### TASK STATEMENT
Word for word, return the entries listed below.

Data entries

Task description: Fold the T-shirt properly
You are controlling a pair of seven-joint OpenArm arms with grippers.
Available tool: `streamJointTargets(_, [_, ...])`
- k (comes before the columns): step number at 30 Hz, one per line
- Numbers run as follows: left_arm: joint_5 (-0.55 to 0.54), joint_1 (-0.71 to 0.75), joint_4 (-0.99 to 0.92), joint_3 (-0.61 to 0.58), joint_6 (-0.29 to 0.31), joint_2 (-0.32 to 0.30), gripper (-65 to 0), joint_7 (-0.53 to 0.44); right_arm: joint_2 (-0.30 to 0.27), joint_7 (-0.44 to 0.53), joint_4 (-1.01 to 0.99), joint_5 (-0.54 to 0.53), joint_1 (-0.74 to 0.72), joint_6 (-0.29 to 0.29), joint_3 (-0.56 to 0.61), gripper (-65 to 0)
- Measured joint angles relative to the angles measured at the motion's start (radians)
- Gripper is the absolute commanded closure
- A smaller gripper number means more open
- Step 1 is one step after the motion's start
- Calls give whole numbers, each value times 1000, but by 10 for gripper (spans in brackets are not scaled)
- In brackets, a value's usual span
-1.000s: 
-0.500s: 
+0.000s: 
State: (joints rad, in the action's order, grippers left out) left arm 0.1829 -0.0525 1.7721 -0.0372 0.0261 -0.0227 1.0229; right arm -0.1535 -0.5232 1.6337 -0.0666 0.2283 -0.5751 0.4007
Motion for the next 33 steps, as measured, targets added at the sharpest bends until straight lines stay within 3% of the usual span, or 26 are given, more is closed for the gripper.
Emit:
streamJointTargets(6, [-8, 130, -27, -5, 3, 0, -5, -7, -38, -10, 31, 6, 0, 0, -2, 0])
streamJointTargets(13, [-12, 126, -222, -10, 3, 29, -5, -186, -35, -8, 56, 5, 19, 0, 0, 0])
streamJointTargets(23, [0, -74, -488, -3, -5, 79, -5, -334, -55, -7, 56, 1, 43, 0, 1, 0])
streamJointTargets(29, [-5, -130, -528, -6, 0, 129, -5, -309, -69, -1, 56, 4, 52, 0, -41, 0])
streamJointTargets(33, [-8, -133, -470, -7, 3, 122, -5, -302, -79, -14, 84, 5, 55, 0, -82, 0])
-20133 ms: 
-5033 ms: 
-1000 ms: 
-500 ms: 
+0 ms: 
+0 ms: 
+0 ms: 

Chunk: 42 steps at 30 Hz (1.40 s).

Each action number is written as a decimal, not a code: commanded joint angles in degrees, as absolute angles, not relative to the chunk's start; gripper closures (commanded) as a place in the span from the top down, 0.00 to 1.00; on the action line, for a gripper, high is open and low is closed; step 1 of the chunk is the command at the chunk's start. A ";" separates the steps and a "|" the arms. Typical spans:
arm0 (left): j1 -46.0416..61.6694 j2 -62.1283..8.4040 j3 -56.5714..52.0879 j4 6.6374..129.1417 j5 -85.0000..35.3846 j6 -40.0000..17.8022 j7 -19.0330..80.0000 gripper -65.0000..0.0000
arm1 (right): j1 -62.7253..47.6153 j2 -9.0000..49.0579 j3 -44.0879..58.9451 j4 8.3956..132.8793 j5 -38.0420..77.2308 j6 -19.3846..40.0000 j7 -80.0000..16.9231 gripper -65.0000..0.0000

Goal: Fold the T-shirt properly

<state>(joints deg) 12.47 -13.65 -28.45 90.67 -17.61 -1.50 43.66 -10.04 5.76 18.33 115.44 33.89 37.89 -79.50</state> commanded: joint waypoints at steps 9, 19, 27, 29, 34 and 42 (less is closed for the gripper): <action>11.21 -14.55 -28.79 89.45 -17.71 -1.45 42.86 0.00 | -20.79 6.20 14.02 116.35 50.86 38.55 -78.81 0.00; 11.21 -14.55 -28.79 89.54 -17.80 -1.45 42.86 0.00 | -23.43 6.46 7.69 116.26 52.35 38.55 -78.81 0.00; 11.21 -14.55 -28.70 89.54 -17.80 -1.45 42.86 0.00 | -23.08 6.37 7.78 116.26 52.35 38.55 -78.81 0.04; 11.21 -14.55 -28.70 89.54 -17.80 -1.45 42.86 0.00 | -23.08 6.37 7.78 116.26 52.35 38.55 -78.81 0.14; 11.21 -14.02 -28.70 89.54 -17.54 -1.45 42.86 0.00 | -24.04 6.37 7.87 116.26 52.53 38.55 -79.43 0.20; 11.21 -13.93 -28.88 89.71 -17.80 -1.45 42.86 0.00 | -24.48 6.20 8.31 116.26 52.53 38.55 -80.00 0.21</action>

### EXERCISE RESULT
Task description: Fold the T-shirt properly
You are controlling a pair of seven-joint OpenArm arms with grippers.
Available tool: `streamJointTargets(_, [_, ...])`
- k (comes before the columns): step number at 30 Hz, one per line
- Numbers run as follows: left_arm: joint_5 (-0.55 to 0.54), joint_1 (-0.71 to 0.75), joint_4 (-0.99 to 0.92), joint_3 (-0.61 to 0.58), joint_6 (-0.29 to 0.31), joint_2 (-0.32 to 0.30), gripper (-65 to 0), joint_7 (-0.53 to 0.44); right_arm: joint_2 (-0.30 to 0.27), joint_7 (-0.44 to 0.53), joint_4 (-1.01 to 0.99), joint_5 (-0.54 to 0.53), joint_1 (-0.74 to 0.72), joint_6 (-0.29 to 0.29), joint_3 (-0.56 to 0.61), gripper (-65 to 0)
- Measured joint angles relative to the angles measured at the motion's start (radians)
- Gripper is the absolute commanded closure
- A smaller gripper number means more open
- Step 1 is one step after the motion's start
- Calls give whole numbers, each value times 1000, but by 10 for gripper (spans in brackets are not scaled)
- In brackets, a value's usual span
-1.000s: 
-0.500s: 
+0.000s: 
State: (joints rad, in the action's order, grippers left out) left arm 0.1829 -0.0525 1.7721 -0.0372 0.0261 -0.0227 1.0229; right arm -0.1535 -0.5232 1.6337 -0.0666 0.2283 -0.5751 0.4007
Motion for the next 33 steps, as measured, targets added at the sharpest bends until straight lines stay within 3% of the usual span, or 26 are given, more is closed for the gripper.
Emit:
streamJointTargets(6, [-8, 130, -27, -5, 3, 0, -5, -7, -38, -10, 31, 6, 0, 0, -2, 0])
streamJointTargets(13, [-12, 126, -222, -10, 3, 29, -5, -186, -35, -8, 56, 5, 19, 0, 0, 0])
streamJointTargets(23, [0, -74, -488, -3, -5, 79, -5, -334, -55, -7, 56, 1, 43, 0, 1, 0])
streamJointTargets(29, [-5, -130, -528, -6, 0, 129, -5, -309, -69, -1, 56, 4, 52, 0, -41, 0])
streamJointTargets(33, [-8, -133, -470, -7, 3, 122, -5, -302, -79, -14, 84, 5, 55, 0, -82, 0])
-20133 ms: 
-5033 ms: 
-1000 ms: 
-500 ms: 
+0 ms: 
+0 ms: 
+0 ms: 

Chunk: 42 steps at 30 Hz (1.40 s).

Each action number is written as a decimal, not a code: commanded joint angles in degrees, as absolute angles, not relative to the chunk's start; gripper closures (commanded) as a place in the span from the top down, 0.00 to 1.00; on the action line, for a gripper, high is open and low is closed; step 1 of the chunk is the command at the chunk's start. A ";" separates the steps and a "|" the arms. Typical spans:
arm0 (left): j1 -46.0416..61.6694 j2 -62.1283..8.4040 j3 -56.5714..52.0879 j4 6.6374..129.1417 j5 -85.0000..35.3846 j6 -40.0000..17.8022 j7 -19.0330..80.0000 gripper -65.0000..0.0000
arm1 (right): j1 -62.7253..47.6153 j2 -9.0000..49.0579 j3 -44.0879..58.9451 j4 8.3956..132.8793 j5 -38.0420..77.2308 j6 -19.3846..40.0000 j7 -80.0000..16.9231 gripper -65.0000..0.0000

Goal: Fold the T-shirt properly

<state>(joints deg) 12.47 -13.65 -28.45 90.67 -17.61 -1.50 43.66 -10.04 5.76 18.33 115.44 33.89 37.89 -79.50</state> commanded: joint waypoints at steps 9, 19, 27, 29, 34 and 42 (less is closed for the gripper): <action>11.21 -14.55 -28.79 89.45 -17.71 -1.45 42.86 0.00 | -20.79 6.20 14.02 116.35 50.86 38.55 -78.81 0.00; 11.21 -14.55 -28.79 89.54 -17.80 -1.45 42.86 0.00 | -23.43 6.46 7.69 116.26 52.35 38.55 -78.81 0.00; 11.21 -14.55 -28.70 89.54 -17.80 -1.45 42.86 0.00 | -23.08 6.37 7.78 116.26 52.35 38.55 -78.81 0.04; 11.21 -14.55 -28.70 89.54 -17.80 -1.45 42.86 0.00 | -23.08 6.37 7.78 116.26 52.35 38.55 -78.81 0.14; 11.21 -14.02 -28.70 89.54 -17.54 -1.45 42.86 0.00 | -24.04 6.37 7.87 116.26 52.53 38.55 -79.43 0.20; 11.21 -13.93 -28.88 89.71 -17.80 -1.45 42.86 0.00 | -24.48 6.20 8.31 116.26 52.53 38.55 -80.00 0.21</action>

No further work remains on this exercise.